(Bloomberg) -- Hermes saw Chinese buyers snap up its luxury products as the Kelly bag maker showed its resilience amid a broader slowdown in demand for the sector.

Sales at constant exchange rates jumped 17% to €3.8 billion ($4.1 billion) in the first quarter, Hermes International SCA said Thursday. This was more than analysts expected.

The shares rose as much as 1.3% in Paris before reversing those gains as investors saw signs that Hermes might not be immune to the slowdown seen by rivals. The stock is still up by more than a fifth this year, beating LVMH Moet Hennessy Louis Vuitton SE and Gucci owner Kering SA.

Hermes typically caters to the most affluent customers which makes it more resilient in a challenging luxury goods market. Its fortunes contrast with the challenges at Kering, which is seeking to turn around its biggest brand Gucci — efforts that are taking time to bear fruit.

Hermes’ revenue in its key Asia Pacific market, excluding Japan, jumped 14% to €1.92 billion in the period, while its crucial leather goods and saddlery division grew by 20%, both better than estimates.

Hermes saw softer traffic in Greater China in March after the Chinese New Year with a “slight erosion” of customers buying more affordable products such as its silk scarves. But that was compensated by shoppers splurging on its more expensive leather, ready-to-wear and jewelry goods, Chief Financial Officer Eric du Halgouet told reporters on a call.
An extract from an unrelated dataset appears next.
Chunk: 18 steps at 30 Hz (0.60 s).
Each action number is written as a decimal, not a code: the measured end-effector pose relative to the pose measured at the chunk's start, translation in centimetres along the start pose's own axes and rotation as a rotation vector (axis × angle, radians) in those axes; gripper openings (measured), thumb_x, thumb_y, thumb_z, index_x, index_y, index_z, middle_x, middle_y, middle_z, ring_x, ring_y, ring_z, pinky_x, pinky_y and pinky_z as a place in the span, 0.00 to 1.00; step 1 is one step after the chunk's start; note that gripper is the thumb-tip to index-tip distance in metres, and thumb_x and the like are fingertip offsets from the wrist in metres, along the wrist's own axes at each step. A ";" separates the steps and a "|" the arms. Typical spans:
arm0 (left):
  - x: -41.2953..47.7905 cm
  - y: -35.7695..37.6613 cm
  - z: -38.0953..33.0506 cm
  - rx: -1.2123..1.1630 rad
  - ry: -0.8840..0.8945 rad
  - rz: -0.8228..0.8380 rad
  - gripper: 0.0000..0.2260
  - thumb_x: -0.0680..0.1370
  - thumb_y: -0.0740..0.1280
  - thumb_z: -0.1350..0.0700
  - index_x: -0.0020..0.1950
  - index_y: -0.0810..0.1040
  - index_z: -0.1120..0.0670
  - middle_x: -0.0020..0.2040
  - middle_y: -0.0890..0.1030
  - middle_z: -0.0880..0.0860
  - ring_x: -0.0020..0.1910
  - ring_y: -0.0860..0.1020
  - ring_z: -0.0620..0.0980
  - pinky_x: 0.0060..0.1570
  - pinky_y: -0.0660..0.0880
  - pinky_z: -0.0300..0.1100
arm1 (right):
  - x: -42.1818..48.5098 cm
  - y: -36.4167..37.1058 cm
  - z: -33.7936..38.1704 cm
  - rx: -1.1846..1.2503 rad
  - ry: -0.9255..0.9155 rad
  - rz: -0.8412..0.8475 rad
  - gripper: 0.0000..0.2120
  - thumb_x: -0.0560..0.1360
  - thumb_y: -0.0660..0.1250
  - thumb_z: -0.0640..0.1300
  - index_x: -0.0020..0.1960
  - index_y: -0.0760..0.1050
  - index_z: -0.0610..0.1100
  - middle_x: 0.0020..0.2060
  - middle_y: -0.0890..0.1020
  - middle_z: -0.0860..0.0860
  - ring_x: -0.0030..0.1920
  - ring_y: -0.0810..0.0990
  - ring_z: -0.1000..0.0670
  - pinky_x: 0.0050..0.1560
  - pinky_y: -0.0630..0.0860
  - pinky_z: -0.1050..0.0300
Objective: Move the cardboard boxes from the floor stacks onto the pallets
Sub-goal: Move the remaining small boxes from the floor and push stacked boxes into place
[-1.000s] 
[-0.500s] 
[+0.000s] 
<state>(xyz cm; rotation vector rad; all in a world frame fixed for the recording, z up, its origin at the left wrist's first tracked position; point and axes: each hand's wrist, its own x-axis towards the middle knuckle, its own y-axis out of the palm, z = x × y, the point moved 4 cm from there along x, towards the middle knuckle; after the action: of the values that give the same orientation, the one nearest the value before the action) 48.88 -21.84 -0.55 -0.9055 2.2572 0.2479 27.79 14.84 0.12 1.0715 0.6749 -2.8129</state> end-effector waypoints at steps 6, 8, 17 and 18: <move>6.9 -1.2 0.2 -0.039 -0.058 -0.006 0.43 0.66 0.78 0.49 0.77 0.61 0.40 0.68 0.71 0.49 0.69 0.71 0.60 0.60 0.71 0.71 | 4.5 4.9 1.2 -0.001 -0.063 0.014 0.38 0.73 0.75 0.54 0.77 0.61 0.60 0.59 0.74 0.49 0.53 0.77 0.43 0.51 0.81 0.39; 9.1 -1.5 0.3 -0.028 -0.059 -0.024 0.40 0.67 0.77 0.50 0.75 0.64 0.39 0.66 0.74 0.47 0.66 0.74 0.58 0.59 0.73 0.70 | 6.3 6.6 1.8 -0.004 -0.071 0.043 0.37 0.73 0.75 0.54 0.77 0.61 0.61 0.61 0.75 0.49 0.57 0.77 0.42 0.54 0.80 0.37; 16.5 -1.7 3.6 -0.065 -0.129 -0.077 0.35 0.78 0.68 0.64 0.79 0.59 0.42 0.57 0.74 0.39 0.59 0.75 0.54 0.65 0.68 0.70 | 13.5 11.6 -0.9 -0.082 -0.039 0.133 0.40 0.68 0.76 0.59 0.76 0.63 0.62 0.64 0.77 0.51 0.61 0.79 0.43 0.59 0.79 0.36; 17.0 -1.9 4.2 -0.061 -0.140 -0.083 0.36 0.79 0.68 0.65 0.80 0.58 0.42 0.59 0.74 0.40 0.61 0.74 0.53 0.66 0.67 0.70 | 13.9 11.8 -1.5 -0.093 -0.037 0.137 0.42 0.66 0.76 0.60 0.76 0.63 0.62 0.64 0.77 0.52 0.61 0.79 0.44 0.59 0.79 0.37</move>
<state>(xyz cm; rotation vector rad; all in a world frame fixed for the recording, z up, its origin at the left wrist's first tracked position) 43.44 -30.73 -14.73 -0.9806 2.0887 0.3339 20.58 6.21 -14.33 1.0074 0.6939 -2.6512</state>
Hermes’ perfume and beauty and silk divisions grew by 4.3% and 7.9% respectively during the quarter.

The slowdown in sales of more affordable products, such as perfumes, is being taken by some investors as a sign that Hermes may yet suffer from pressure on the middle-income consumer globally, Morgan Stanley analyst Edouard Aubin wrote in a note.

(Updates with analyst comments in last paragraph.)

©2024 Bloomberg L.P.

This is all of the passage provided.